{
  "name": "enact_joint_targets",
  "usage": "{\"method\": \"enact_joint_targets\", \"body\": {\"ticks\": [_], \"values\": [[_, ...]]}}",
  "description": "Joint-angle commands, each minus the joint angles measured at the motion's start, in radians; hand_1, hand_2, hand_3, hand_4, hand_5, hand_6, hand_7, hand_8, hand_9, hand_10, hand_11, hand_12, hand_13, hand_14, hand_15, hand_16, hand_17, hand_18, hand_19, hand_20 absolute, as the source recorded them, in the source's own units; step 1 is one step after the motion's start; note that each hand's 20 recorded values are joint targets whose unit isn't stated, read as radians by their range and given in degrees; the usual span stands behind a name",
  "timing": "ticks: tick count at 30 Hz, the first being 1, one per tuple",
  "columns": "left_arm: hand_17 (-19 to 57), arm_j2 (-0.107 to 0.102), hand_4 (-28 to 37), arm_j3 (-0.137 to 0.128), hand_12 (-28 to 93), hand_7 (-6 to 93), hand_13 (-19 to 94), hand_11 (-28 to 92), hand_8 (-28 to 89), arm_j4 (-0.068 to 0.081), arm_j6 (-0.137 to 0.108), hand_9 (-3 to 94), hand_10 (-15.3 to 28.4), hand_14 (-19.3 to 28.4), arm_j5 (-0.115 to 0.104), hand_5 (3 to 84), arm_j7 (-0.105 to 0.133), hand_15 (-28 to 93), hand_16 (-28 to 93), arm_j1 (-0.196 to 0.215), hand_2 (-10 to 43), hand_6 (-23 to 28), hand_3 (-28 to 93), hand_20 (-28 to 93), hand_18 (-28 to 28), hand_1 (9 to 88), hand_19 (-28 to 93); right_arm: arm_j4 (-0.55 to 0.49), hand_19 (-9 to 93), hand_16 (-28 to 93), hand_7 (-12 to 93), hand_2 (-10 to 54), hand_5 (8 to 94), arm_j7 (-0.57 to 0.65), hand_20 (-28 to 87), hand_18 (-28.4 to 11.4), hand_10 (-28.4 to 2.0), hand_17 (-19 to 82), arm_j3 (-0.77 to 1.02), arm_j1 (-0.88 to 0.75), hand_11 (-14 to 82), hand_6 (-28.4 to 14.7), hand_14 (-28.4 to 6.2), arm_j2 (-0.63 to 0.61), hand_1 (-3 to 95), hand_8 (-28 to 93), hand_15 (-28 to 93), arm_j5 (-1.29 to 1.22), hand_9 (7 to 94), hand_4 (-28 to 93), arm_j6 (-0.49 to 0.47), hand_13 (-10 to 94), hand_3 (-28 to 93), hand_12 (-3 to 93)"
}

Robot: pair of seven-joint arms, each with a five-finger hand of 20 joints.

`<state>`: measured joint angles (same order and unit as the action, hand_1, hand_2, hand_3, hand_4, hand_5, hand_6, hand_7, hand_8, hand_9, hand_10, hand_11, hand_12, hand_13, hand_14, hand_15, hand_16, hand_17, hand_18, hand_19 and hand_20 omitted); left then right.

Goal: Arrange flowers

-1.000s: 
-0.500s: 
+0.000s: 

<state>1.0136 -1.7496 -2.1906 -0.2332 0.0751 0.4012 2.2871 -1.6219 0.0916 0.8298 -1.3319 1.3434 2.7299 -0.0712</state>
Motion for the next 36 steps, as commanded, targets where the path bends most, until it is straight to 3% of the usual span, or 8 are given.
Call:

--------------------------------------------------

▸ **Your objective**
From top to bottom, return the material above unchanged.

▸ **Your response**
{
  "name": "enact_joint_targets",
  "usage": "{\"method\": \"enact_joint_targets\", \"body\": {\"ticks\": [_], \"values\": [[_, ...]]}}",
  "description": "Joint-angle commands, each minus the joint angles measured at the motion's start, in radians; hand_1, hand_2, hand_3, hand_4, hand_5, hand_6, hand_7, hand_8, hand_9, hand_10, hand_11, hand_12, hand_13, hand_14, hand_15, hand_16, hand_17, hand_18, hand_19, hand_20 absolute, as the source recorded them, in the source's own units; step 1 is one step after the motion's start; note that each hand's 20 recorded values are joint targets whose unit isn't stated, read as radians by their range and given in degrees; the usual span stands behind a name",
  "timing": "ticks: tick count at 30 Hz, the first being 1, one per tuple",
  "columns": "left_arm: hand_17 (-19 to 57), arm_j2 (-0.107 to 0.102), hand_4 (-28 to 37), arm_j3 (-0.137 to 0.128), hand_12 (-28 to 93), hand_7 (-6 to 93), hand_13 (-19 to 94), hand_11 (-28 to 92), hand_8 (-28 to 89), arm_j4 (-0.068 to 0.081), arm_j6 (-0.137 to 0.108), hand_9 (-3 to 94), hand_10 (-15.3 to 28.4), hand_14 (-19.3 to 28.4), arm_j5 (-0.115 to 0.104), hand_5 (3 to 84), arm_j7 (-0.105 to 0.133), hand_15 (-28 to 93), hand_16 (-28 to 93), arm_j1 (-0.196 to 0.215), hand_2 (-10 to 43), hand_6 (-23 to 28), hand_3 (-28 to 93), hand_20 (-28 to 93), hand_18 (-28 to 28), hand_1 (9 to 88), hand_19 (-28 to 93); right_arm: arm_j4 (-0.55 to 0.49), hand_19 (-9 to 93), hand_16 (-28 to 93), hand_7 (-12 to 93), hand_2 (-10 to 54), hand_5 (8 to 94), arm_j7 (-0.57 to 0.65), hand_20 (-28 to 87), hand_18 (-28.4 to 11.4), hand_10 (-28.4 to 2.0), hand_17 (-19 to 82), arm_j3 (-0.77 to 1.02), arm_j1 (-0.88 to 0.75), hand_11 (-14 to 82), hand_6 (-28.4 to 14.7), hand_14 (-28.4 to 6.2), arm_j2 (-0.63 to 0.61), hand_1 (-3 to 95), hand_8 (-28 to 93), hand_15 (-28 to 93), arm_j5 (-1.29 to 1.22), hand_9 (7 to 94), hand_4 (-28 to 93), arm_j6 (-0.49 to 0.47), hand_13 (-10 to 94), hand_3 (-28 to 93), hand_12 (-3 to 93)"
}

Robot: pair of seven-joint arms, each with a five-finger hand of 20 joints.

`<state>`: measured joint angles (same order and unit as the action, hand_1, hand_2, hand_3, hand_4, hand_5, hand_6, hand_7, hand_8, hand_9, hand_10, hand_11, hand_12, hand_13, hand_14, hand_15, hand_16, hand_17, hand_18, hand_19 and hand_20 omitted); left then right.

Goal: Arrange flowers

-1.000s: 
-0.500s: 
+0.000s: 

<state>1.0136 -1.7496 -2.1906 -0.2332 0.0751 0.4012 2.2871 -1.6219 0.0916 0.8298 -1.3319 1.3434 2.7299 -0.0712</state>
Motion for the next 36 steps, as commanded, targets where the path bends most, until it is straight to 3% of the usual span, or 8 are given.
Call:

That finishes the exercise, with nothing more to add.